PART 1 - DATA COLLECTION AND CLEANING

First, I read in datasets.

The first dataframe contains country information on demographic and socio-economic.

The second dataframe is compiled form 5 different csv (where each csv represented a different year).  The final dataframe merges these two dataframes, mapping countries in a given year and their various features to a happiness score (for years 2015 to 2017).

In [1]:
import pandas as pd

data_dir = "https://raw.githubusercontent.com/juliandavis7/data/master/"

df_unesco = pd.read_csv(data_dir + "unesco_orig.csv")

df_2015 = pd.read_csv(data_dir + "2015.csv")
df_2016 = pd.read_csv(data_dir + "2016.csv")
df_2017 = pd.read_csv(data_dir + "2017.csv")
df_2018 = pd.read_csv(data_dir + "2018.csv")
df_2019 = pd.read_csv(data_dir + "2019.csv")
df_2015 = df_2015[["Country", "Happiness Score"]]
df_2016 = df_2016[["Country", "Happiness Score"]]
df_2017 = df_2017[["Country", "Happiness.Score"]]
df_2018 = df_2018[["Country or region", "Score"]]
df_2019 = df_2019[["Country or region", "Score"]]

df_2017.rename(columns=
        {"Happiness.Score": "Happiness Score"}, 
        inplace=True)
df_2018.rename(columns=
        {"Country or region": "Country", "Score": "Happiness Score"},
        inplace=True)
df_2019.rename(columns=
        {"Country or region": "Country", "Score": "Happiness Score"},
        inplace=True)

df_2015["Year"] = 2015
df_2016["Year"] = 2016
df_2017["Year"] = 2017
df_2018["Year"] = 2018
df_2019["Year"] = 2019

df_hap = pd.concat([df_2015, df_2016, df_2017, df_2018, df_2019])
df_hap.reset_index(drop=True, inplace=True)

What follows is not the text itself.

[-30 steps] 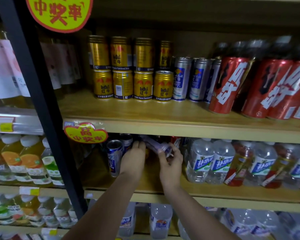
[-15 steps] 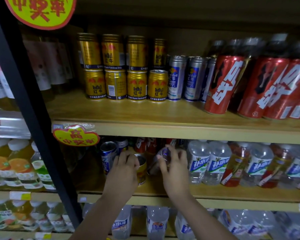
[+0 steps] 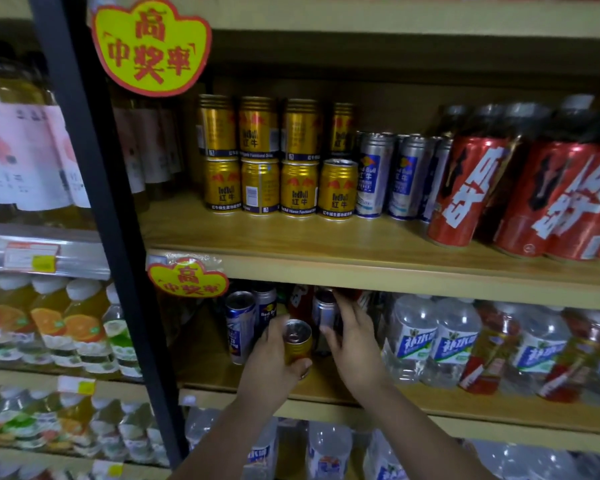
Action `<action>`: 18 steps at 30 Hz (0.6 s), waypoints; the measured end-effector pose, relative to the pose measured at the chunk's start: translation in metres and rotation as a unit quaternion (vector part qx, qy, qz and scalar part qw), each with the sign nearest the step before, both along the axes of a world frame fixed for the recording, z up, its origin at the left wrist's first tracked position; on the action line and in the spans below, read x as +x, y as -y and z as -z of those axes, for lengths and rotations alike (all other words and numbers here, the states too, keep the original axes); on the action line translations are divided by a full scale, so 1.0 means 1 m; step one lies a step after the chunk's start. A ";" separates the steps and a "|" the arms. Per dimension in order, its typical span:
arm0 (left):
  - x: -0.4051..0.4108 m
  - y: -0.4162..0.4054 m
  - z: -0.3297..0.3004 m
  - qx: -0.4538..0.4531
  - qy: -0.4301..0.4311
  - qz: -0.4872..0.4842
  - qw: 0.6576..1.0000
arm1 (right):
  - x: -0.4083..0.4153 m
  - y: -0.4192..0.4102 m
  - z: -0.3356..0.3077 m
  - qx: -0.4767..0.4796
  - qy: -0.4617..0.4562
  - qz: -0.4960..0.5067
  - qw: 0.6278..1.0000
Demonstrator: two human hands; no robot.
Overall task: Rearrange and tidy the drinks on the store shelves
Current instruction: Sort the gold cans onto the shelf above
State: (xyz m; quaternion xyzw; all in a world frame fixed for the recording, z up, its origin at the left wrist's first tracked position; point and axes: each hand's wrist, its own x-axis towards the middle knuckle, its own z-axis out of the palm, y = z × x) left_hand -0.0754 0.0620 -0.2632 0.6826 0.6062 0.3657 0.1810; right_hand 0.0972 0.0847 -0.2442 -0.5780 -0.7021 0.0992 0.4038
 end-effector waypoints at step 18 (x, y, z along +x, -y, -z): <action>0.000 0.087 -0.165 0.239 -0.023 0.129 0.962 | 0.007 0.110 -0.091 0.138 -0.206 -0.156 0.956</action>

After reading in the data, I have to clean and reorganize the data.  I started by choosing for the indicators that I wanted to investigate further (and the ones that I thought might be correlated with happiness).

In [2]:
df_unesco.head()

Unnamed: 0,DEMO_IND,Indicator,LOCATION,Country,TIME,Time,Value,Flag Codes,Flags
0,SP_DYN_TFRT_IN,"Fertility rate, total (births per woman)",AUS,Australia,1970,1970,2.859,,
1,SP_DYN_TFRT_IN,"Fertility rate, total (births per woman)",AUS,Australia,1971,1971,2.961,,
2,SP_DYN_TFRT_IN,"Fertility rate, total (births per woman)",AUS,Australia,1972,1972,2.744,,
3,SP_DYN_TFRT_IN,"Fertility rate, total (births per woman)",AUS,Australia,1973,1973,2.491,,
4,SP_DYN_TFRT_IN,"Fertility rate, total (births per woman)",AUS,Australia,1974,1974,2.397,,


As you can see from the display above, the indicator data for the unesco data was stored in row format.  In this cell, I reorganize the dataframe such that each distinct row (observation) is a given country in a given year.  This requires creating new columns for all the indicators that I desire.

In [3]:
df_final = df_unesco.copy()

df_final = df_unesco[["Country", "Time"]].copy()
df_final.drop_duplicates(inplace=True)
df_final.set_index(["Country", "Time"], inplace=True)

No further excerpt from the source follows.